Don't get me wrong its a real challenge to live in the present and one i constantly battle with. Our attention is never focused on one thing for too long and because of this we have to generalize, delete and distort just to get through our day, this is damaging in itself. But what are we missing amongst this chaos? Are we missing life? Is it just passing us by like a shadow in the night?
So why is silence so deafening? You see if we never give ourselves time for silence we never give our mind time to think, to be still. We are taught from an early age to fear silence, whether that's in the deep of the night or when presenting on a stage, silence echos our deepest fears.

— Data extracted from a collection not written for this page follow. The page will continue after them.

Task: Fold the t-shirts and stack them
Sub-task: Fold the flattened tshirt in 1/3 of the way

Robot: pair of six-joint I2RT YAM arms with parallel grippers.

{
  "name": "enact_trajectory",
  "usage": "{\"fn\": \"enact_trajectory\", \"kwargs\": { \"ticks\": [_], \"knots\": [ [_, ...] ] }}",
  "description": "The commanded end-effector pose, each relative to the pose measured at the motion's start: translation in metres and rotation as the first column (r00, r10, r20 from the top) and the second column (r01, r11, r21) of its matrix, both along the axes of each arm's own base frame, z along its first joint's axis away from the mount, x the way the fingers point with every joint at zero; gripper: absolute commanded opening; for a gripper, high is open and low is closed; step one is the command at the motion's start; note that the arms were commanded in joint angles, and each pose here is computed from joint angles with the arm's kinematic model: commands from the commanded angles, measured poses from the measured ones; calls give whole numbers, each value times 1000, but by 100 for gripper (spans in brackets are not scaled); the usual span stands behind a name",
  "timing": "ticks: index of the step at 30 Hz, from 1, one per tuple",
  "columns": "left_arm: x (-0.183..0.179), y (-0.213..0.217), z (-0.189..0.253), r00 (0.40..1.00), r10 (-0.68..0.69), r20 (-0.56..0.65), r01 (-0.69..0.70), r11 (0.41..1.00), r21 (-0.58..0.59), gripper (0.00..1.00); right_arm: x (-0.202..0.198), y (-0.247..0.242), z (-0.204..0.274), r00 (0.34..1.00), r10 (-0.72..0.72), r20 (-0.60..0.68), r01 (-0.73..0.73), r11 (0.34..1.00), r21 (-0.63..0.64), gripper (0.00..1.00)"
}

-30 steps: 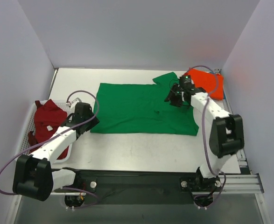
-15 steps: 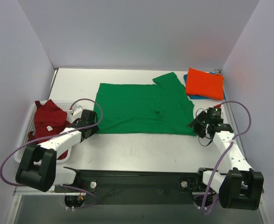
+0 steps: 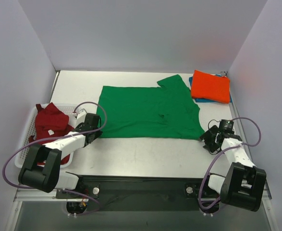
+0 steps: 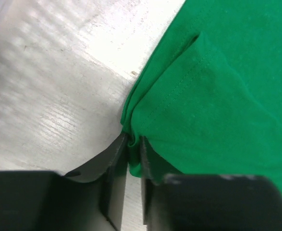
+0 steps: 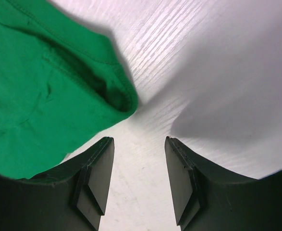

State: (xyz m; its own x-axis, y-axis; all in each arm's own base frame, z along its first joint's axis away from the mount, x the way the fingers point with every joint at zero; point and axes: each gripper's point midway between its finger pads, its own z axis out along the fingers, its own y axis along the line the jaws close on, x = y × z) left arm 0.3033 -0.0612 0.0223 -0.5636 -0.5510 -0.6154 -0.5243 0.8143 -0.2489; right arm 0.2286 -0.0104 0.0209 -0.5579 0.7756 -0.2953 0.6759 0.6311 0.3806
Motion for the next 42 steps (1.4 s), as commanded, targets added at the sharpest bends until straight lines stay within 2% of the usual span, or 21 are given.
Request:
{"fn": "enact_trajectory", "kwargs": {
  "ticks": [1, 11, 14, 15, 18, 19, 21, 22, 29, 32, 36, 42],
  "knots": [
    [4, -3, -2, 1000, -10, 19, 10, 1000, -13, 23, 4, -6, -7, 1000, 8, 2, -8, 1000, -7, 47],
    [6, -2, 2, 1000, -22, 16, 22, 1000, 3, 4, 28, -4, -15, 999, -21, 48, 19, 999, 40, 45],
    [6, -3, 1, 999, -32, 11, 32, 999, 4, 0, 35, -4, -19, 998, -21, 56, 18, 999, 48, 35],
    [5, -3, 1, 999, -34, 8, 34, 999, 2, 0, 37, -4, -18, 998, -17, 55, 15, 999, 46, 22],
    [5, -1, 2, 999, -33, 3, 33, 999, 15, 0, 17, -10, -23, 998, -8, -64, 7, 1000, -13, 0],
    [2, 0, 3, 1000, -30, -4, 30, 999, 21, 0, 20, -24, -14, 997, -35, -68, 29, 996, -87, 0],
    [-2, 4, 4, 1000, -21, -21, 22, 999, 40, 0, 8, -28, -9, 992, -43, -121, 29, 993, -115, 0],
    [-3, 6, 7, 1000, -18, -18, 18, 999, 45, 0, 10, -32, 0, 993, -51, -104, 38, 992, -122, 0],
    [-23, 16, 20, 998, 23, -53, -20, 998, 63, 0, -11, -24, 20, 987, -83, -136, 72, 994, -82, 0],
    [-34, 17, 26, 998, 34, -45, -32, 999, 43, 0, -29, -25, 22, 976, -133, -171, 118, 988, -99, 0],
    [-53, 19, 33, 996, 64, -58, -63, 998, 12, 0, -44, -26, 30, 972, -181, -149, 165, 980, -113, 0],
    [-75, 17, 38, 995, 75, -58, -78, 996, -43, 0, -68, -22, 40, 963, -208, -172, 189, 975, -120, 0]
  ]
}}
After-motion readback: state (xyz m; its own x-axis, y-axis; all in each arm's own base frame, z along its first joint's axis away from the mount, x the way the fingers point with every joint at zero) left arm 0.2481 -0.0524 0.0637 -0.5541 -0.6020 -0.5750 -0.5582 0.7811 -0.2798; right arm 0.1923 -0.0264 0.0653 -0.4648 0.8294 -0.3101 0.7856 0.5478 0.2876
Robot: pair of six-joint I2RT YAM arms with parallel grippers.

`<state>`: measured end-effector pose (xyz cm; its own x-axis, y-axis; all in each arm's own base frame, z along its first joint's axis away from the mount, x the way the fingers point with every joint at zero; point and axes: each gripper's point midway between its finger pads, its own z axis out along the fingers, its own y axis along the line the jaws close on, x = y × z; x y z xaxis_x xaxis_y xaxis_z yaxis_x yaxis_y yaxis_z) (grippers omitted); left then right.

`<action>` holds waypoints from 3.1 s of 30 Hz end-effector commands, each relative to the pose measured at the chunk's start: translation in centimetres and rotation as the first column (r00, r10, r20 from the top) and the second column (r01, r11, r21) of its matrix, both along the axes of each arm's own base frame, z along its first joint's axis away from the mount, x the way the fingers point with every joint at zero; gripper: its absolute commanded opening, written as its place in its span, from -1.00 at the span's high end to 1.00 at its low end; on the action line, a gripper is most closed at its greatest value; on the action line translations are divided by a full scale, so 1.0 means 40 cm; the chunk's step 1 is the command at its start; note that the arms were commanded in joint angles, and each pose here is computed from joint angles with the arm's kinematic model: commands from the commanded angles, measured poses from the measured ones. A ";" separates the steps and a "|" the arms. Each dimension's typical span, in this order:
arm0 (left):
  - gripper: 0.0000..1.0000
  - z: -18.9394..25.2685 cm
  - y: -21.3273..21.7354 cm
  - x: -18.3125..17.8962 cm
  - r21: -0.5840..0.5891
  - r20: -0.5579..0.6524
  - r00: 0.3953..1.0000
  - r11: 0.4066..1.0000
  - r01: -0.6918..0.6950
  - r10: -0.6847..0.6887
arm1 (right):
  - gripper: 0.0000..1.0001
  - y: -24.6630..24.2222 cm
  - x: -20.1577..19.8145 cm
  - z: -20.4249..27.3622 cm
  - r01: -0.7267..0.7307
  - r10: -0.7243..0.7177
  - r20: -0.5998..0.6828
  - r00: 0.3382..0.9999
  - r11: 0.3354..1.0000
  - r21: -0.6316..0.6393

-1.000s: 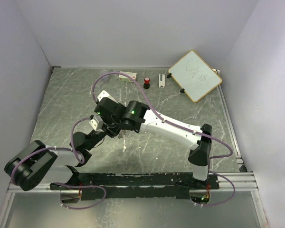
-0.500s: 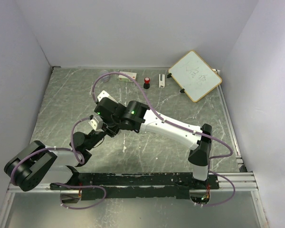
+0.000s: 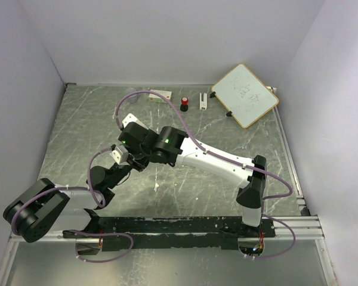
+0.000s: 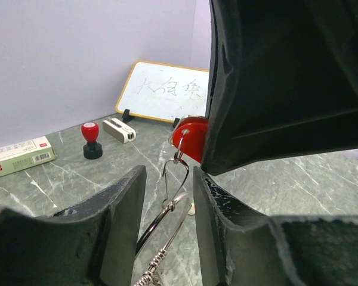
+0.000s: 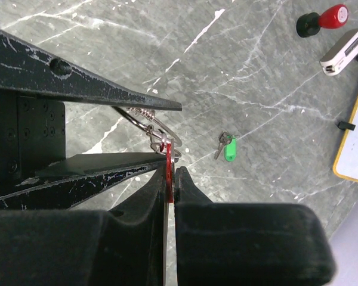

Yet think about how many arguments that could have been resolved if we just learned to be silent, took a deep breath and said nothing instead of an emotional outburst in the heat of the moment.
Silence is a beautiful thing it allows you too reflect, connect to the universe, it touches souls, brings you into the present, solves conflict and it gives your mind time to think, rest and be. I am often misunderstood when i just go offline for a day or so. This doesn't mean you just stop working, but you can allocate some time in your day for some silence, go for a walk, have a coffee or just watch the world go by.